Comprendre la gêne et les effets du bruit
Patricia Champelovier - Département AME, Laboratoire LTE
Plus de la moitié de la population mondiale réside dans les villes où le bruit s’est imposé comme une nuisance générant des effets sur notre santé et plus généralement notre bien-être. Mieux connaître ces effets, c’est tout d’abord évaluer la gêne due au bruit des riverains d’infrastructures de transport, puis comprendre, prédire et anticiper les réactions de la population face à un changement dans son environnement sonore, et enfin, aider aux choix de solutions répondant à des objectifs de durabilité et de qualité de vie.
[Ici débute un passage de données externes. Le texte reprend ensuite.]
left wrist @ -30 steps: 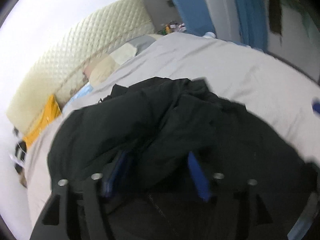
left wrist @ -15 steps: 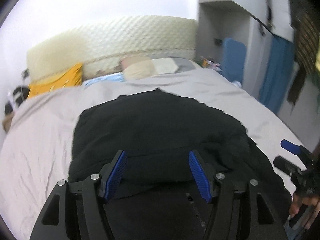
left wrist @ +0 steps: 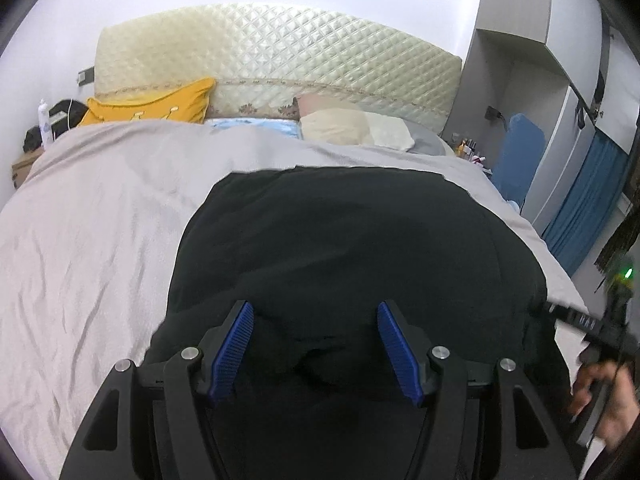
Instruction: Fold large clothes
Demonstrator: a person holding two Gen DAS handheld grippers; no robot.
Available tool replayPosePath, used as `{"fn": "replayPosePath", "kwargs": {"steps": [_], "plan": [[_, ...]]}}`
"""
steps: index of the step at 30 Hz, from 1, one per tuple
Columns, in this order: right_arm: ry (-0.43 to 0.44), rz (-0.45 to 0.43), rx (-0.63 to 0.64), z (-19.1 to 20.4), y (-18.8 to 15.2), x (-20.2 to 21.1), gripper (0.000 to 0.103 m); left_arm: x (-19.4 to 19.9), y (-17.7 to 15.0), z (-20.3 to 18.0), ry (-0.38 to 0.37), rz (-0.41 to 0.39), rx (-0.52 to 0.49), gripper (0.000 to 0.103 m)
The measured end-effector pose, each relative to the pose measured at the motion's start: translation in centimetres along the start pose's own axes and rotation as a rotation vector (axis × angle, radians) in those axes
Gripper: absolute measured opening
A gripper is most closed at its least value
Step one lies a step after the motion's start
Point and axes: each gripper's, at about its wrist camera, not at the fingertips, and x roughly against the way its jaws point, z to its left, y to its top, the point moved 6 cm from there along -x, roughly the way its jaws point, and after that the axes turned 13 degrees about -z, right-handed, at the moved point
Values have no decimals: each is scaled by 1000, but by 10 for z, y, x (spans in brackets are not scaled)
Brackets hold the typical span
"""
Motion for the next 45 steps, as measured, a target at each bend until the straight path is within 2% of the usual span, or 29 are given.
{"fn": "replayPosePath", "kwargs": {"steps": [1, 2, 3, 6, 9, 11, 13, 14, 15, 16, 17, 18, 21, 23, 25, 31, 34, 37, 39, 41, 45], "plan": [[-3, -28, 41, 6, 13, 4, 28, 0, 2, 0, 0, -8, 0, 64], [-10, -52, 69, 11, 26, 7, 18, -1, 5, 0, 0, -18, 1, 64], [-21, -74, 86, 13, 39, 10, 15, -1, 7, 0, 2, -24, 2, 64], [-88, -105, 121, 5, 70, 10, 14, -7, 11, -1, 10, -24, 0, 64], [-218, -124, 196, -7, 86, 8, 9, -15, 11, -4, 25, -16, -19, 64], [-224, -118, 180, -13, 90, 8, 9, -19, 13, -6, 31, -12, -24, 64], [-187, -179, 164, -4, 95, 18, 9, -22, 15, -10, 30, -14, -35, 64], [-166, -206, 175, 5, 95, 22, 15, -24, 16, -12, 33, -17, -45, 64], [-138, -220, 197, 19, 92, 25, 33, -27, 18, -14, 36, -18, -54, 64], [-110, -221, 211, 27, 88, 26, 45, -29, 19, -15, 38, -19, -57, 64], [-64, -218, 233, 41, 81, 24, 66, -32, 21, -17, 40, -24, -59, 64], [-23, -215, 251, 53, 76, 20, 75, -36, 22, -18, 40, -25, -61, 64], [27, -174, 322, 77, 56, 1, 75, -49, 21, -20, 53, -10, -74, 64], [13, -127, 352, 84, 39, -23, 75, -58, 22, -20, 51, -11, -69, 64], [-19, -132, 363, 81, 32, -41, 75, -67, 20, -20, 51, -9, -78, 65], [-51, -155, 360, 66, 37, -80, 75, -104, 16, -21, 71, 22, -103, 67], [-64, -138, 382, 61, 42, -100, 75, -122, 15, -18, 73, 37, -106, 68], [-59, -134, 406, 58, 42, -113, 76, -139, 13, -17, 59, 35, -130, 70], [-45, -124, 377, 49, 41, -124, 76, -149, 11, -16, 54, 38, -129, 70], [-40, -114, 343, 42, 40, -132, 76, -156, 8, -16, 64, 34, -125, 71], [-75, -109, 372, 43, 33, -142, 77, -160, 4, -18, 83, 33, -128, 71]]}}
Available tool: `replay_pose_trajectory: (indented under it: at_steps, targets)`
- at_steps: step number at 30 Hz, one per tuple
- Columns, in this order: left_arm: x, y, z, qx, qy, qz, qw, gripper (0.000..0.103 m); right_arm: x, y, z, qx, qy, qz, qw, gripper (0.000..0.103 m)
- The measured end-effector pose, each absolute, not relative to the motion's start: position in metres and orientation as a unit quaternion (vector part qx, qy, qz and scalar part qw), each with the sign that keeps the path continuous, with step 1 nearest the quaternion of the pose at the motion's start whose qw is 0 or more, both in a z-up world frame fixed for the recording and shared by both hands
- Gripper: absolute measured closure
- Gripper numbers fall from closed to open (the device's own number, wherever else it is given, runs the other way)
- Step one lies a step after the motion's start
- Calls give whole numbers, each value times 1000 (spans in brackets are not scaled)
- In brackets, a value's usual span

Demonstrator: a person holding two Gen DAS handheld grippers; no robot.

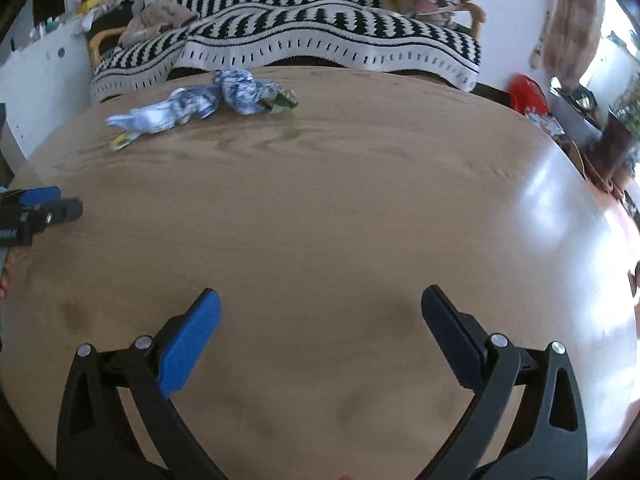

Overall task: Collect trash
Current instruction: 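Move both tools back over the table toward the crumpled wrappers, then grasp the white-green wrapper with the left tool while the right tool grasps the blue snack wrapper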

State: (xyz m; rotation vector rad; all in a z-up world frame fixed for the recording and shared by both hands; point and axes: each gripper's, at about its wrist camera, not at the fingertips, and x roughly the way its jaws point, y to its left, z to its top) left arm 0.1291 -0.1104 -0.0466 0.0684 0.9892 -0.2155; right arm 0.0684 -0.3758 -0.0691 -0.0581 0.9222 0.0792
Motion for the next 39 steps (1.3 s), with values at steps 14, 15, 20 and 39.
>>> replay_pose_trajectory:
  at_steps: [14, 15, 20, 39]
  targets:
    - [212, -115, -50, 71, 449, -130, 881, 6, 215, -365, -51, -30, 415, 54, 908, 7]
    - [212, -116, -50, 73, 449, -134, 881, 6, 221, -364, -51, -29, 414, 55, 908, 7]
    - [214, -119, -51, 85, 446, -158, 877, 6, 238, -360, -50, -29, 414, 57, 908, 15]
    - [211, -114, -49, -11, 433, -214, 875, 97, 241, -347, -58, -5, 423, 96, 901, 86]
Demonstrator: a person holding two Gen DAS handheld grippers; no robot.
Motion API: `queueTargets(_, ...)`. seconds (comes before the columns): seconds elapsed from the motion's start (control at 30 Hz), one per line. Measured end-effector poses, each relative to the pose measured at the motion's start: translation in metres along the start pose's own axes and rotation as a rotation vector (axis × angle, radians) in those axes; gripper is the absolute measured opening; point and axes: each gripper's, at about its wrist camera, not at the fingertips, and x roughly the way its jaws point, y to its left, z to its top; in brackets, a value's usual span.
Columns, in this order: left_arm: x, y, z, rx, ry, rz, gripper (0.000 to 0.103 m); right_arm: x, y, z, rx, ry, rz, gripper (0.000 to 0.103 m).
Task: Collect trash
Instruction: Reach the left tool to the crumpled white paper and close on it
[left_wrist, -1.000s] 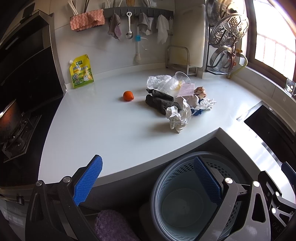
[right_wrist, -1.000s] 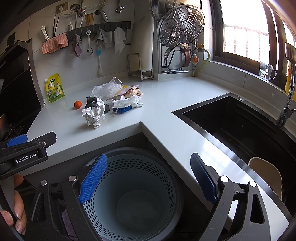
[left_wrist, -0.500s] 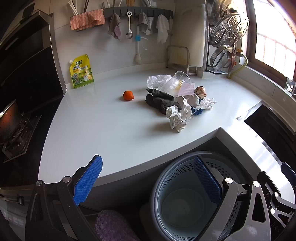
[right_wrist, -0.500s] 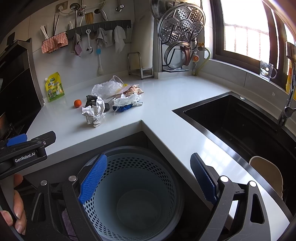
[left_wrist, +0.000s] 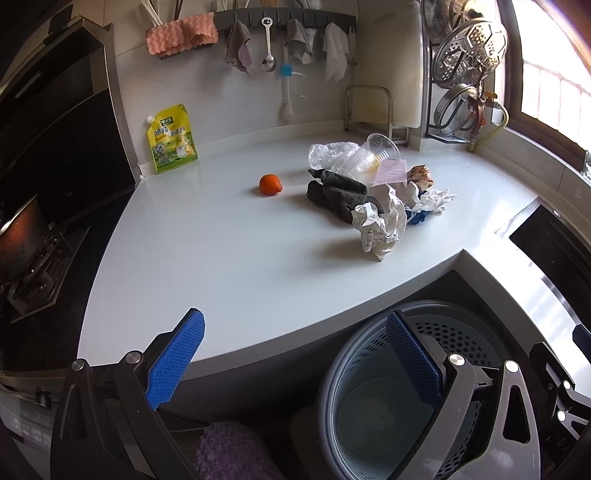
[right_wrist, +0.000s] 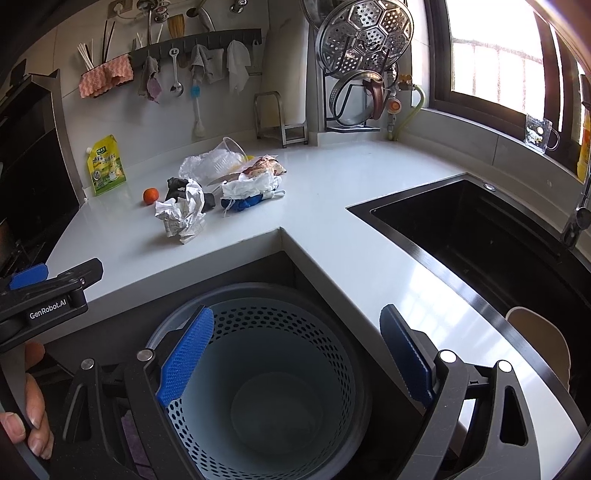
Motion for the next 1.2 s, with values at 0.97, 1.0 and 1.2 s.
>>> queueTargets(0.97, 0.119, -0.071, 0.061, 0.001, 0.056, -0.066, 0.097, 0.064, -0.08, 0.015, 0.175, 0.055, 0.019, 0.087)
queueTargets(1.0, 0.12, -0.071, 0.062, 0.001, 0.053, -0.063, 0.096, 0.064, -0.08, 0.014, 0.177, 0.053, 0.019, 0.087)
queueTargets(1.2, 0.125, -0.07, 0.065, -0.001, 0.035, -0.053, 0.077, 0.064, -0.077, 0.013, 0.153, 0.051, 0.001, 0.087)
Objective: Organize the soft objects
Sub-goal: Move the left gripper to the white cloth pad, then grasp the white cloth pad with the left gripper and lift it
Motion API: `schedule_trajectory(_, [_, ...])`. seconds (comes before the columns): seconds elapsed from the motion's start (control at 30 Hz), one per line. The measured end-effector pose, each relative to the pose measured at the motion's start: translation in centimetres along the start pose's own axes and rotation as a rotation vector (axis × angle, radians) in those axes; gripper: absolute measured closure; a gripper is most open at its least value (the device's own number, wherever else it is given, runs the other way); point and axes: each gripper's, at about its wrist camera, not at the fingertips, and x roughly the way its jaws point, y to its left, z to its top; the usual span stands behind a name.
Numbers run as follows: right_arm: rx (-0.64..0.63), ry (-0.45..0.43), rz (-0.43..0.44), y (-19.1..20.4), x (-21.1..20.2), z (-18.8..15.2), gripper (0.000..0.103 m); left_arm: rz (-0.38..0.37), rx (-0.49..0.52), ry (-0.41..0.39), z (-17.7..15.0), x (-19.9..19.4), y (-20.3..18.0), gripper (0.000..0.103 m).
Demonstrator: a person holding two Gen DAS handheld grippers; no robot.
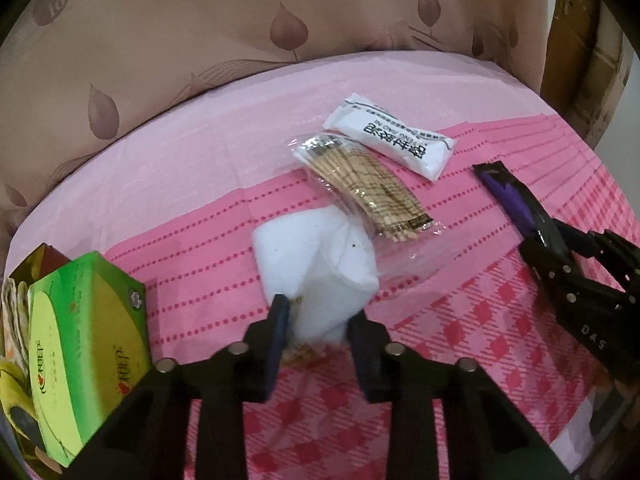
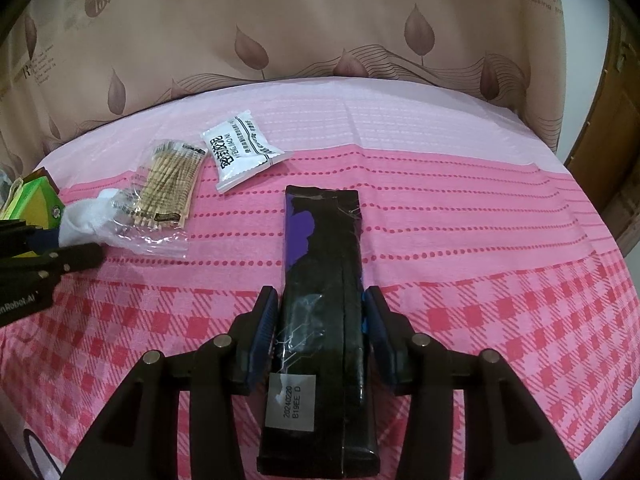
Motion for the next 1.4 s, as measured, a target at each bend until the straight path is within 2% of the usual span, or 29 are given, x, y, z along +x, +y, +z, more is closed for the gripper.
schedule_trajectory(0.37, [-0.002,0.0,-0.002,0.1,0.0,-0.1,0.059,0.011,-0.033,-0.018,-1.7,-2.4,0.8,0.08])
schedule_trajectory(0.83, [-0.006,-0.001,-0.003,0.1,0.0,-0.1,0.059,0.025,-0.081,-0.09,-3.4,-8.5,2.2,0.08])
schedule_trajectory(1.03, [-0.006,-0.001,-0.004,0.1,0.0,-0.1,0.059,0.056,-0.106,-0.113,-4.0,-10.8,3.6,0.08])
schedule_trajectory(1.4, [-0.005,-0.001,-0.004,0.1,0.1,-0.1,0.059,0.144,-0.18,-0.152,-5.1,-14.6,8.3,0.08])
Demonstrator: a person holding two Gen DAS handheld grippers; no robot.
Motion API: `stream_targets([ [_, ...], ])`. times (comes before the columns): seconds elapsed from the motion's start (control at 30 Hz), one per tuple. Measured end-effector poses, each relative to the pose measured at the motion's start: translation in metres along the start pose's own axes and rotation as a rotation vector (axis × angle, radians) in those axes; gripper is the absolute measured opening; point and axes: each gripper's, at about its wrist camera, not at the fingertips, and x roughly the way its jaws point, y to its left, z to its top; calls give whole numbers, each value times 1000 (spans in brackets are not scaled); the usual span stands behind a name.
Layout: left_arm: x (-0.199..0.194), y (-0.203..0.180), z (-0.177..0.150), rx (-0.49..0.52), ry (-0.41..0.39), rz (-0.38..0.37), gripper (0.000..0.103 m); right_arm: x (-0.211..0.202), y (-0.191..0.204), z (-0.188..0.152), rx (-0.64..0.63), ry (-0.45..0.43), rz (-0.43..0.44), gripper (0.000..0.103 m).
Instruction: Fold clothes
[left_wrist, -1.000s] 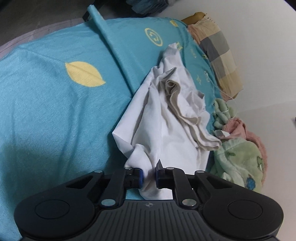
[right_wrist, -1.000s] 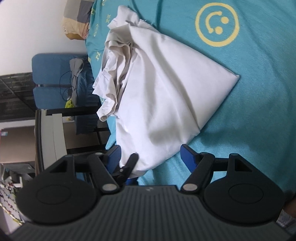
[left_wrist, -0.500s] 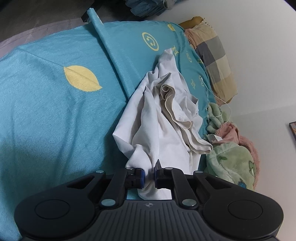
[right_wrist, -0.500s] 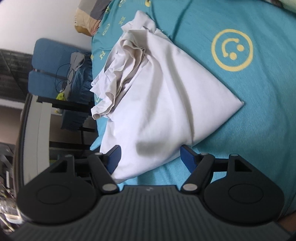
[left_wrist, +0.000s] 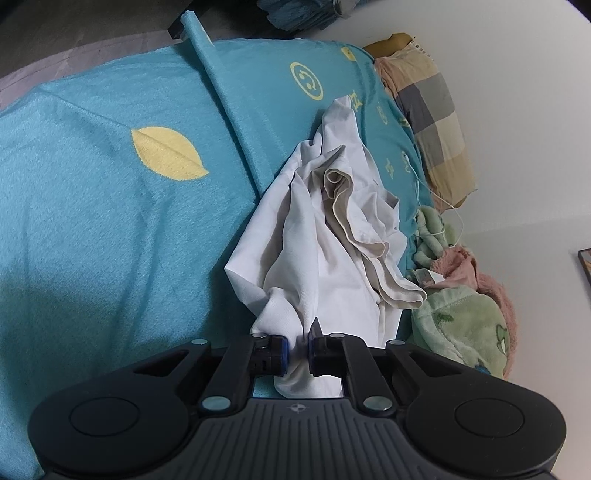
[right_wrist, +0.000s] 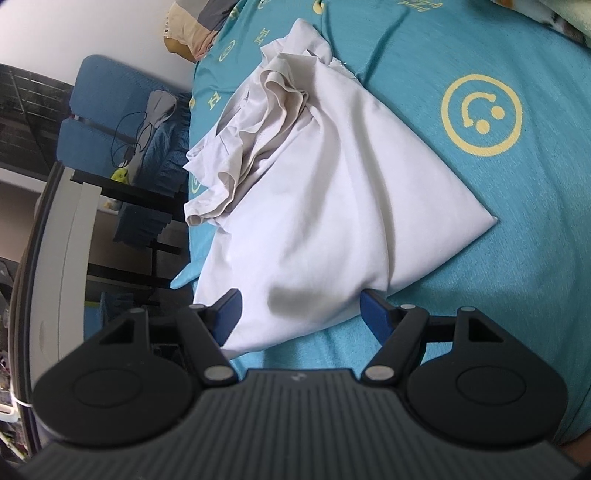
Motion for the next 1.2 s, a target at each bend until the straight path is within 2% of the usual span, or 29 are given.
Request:
stream_targets([
  [0.2, 0, -2, 0, -4, -4, -8, 10, 4, -1, 0, 30, 32, 33, 73],
  [0.37, -3, -2, 3, -38, 0, -54, 9, 19, -21, -1, 250, 167, 169, 73],
  [0.43, -4, 0, 6, -65, 10, -75, 8, 23, -26, -2, 308, 191, 208, 73],
  [0.6, -6, 1, 9, -99, 7, -129, 8, 20, -44, -1, 425, 108, 163, 73],
  [0.77, -6, -1, 11, -90, -7, -143, 7, 8, -63, 3, 499, -45, 75, 72],
  [0.8, -6, -2, 12, -89, -9, -145, 7, 5, -64, 4, 495, -74, 62, 64],
  [0.83, -5, -2, 13, -87, -10, -147, 7, 2, -65, 6, 491, -103, 48, 51],
  [0.87, -5, -3, 13, -82, -11, -149, 7, 0, -66, 7, 488, -121, 46, 45],
  [0.9, -6, -5, 13, -70, -11, -149, 7, -1, -65, 9, 482, -128, 55, 30],
  [0.93, -7, -7, 14, -56, -12, -148, 7, -3, -64, 11, 466, -135, 62, 20],
  [1.03, -16, -17, 18, -42, -19, -154, 7, -11, -53, 21, 383, -140, 82, 12],
  [1.2, -46, -50, 19, -16, -35, -184, 7, -51, -23, 39, 303, -181, 164, 9],
])
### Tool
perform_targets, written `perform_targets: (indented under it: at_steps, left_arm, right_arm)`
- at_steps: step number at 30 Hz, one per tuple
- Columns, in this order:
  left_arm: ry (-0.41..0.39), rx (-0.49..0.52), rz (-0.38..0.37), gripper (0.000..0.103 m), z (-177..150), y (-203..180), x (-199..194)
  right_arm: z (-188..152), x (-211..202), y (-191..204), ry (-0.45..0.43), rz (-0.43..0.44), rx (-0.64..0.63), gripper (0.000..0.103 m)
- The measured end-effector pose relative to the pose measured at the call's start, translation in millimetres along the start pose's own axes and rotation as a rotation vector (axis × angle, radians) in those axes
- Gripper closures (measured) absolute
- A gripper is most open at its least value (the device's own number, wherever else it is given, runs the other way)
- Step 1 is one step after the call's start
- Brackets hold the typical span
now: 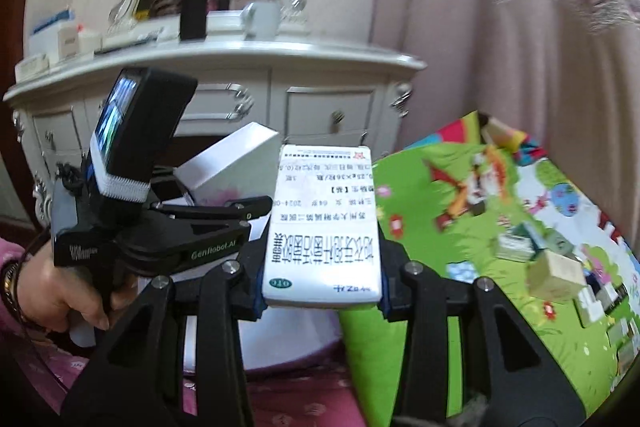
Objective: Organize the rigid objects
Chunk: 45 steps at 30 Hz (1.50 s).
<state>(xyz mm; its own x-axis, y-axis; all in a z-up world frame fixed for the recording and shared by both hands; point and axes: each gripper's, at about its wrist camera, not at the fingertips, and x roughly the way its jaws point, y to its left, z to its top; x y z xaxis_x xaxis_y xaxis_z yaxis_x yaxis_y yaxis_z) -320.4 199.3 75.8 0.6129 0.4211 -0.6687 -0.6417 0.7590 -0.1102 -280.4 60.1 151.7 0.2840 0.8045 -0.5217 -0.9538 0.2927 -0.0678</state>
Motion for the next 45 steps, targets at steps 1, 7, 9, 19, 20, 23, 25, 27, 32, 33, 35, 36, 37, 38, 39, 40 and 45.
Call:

La perception du bruit, au delà d’une simple réponse à un niveau de bruit
Le bruit est considéré comme une nuisance ; c’est « une émanation sonore non désirée »1. Cette définition comporte deux composantes : une physique – ce qu’entend l’oreille, une psychologique – ce que ressent l’individu. Pour le psychologue, étudier la perception c’est s’interroger sur la façon dont les individus interprètent les informations issues de l’environnement. Cette interprétation dépend de nos représentations, nos connaissances, nos expériences antérieures, nos attentes, nos motivations. Ce que nous percevons n’est donc pas uniquement le « reflet » du monde physique2.
Les effets du bruit : de la gêne à la santé
Le bruit est source de stress pour l’individu. Des expositions durables peuvent augmenter le risque d’effets chroniques sur la santé (notamment cardio-vasculaires) et générer une consommation accrue de certains médicaments.
Les effets du bruit sur la qualité de vie des individus sont multiples : interférences avec la parole, qualité du sommeil, altération des performances. Ils peuvent également conduire à des modifications des comportements au domicile (fermeture des fenêtres, usage des pièces et des espaces extérieurs, insonorisation, déménagement, etc.).
La gêne due au bruit est définie comme une sensation subjective. Liée aux caractéristiques du bruit, elle est aussi modulée par des facteurs individuels (fonction du logement, sensibilité au bruit, expérience au bruit, être usagés ou non des moyens de transports) dépendant du type d’habitat ou sociaux-culturels (image de la source, attentes vis-à-vis des pouvoirs publics).
Cette gêne est évaluée à l’aide de questionnaires (échelles de gêne verbale3 ou numérique). Les réponses sont confrontées aux indices acoustiques d’exposition au bruit, mesurés au domicile des personnes interrogées.
Depuis de nombreuses années, l’Ifsttar mène ainsi des enquêtes in situ pour évaluer la gêne due au bruit des transports (trafic routier, trains, avions4). Le LTE s’implique actuellement dans la problématique de l’exposition à plusieurs sources de bruit. L’objectif est de mieux comprendre les mécanismes de perception et de gêne engendrés dans ces situations sonores complexes, de plus en plus fréquentes, notamment en milieu urbain. En complément, des expérimentations en laboratoire5 sont initiées permettant de simuler des situations environnementales, existantes ou non, et de recueillir leur évaluation par des sujets.
Les résultats de ces recherches ont permis de mieux considérer la gêne due au bruit lors de la construction de nouvelles infrastructures et de contribuer à l’élaboration de règlementations visant la protection des riverains.
1 Moser, G. (2009) Psychologie environnementale, éditions De Boeck, 298 p.
2 Bonnet, C., Ghiglione, R., Richard, JF. (1989), Traité de psychologie cognitive, Tome 1 : Perception, action, langage, éditions Dunod, 266 p.
3 Afnor – Norme ISO/TS 15666/2003 : Évaluation de la gêne causée par le bruit au moyen d’enquêtes sociales et d’enquêtes socio-acoustiques.
4 Le LTE est actuellement impliqué dans le projet http://debats-avions.ifsttar.fr/ (recherche épidémiologique pilotée par l’ UMRESTTE Département TS2, qui porte sur les liens entre exposition au bruit des avions et santé).
5 Les expérimentations se déroulent au LSEE (Laboratoire de Simulation et d’Évaluation de l’Environnement), équipement scientifique du LTE.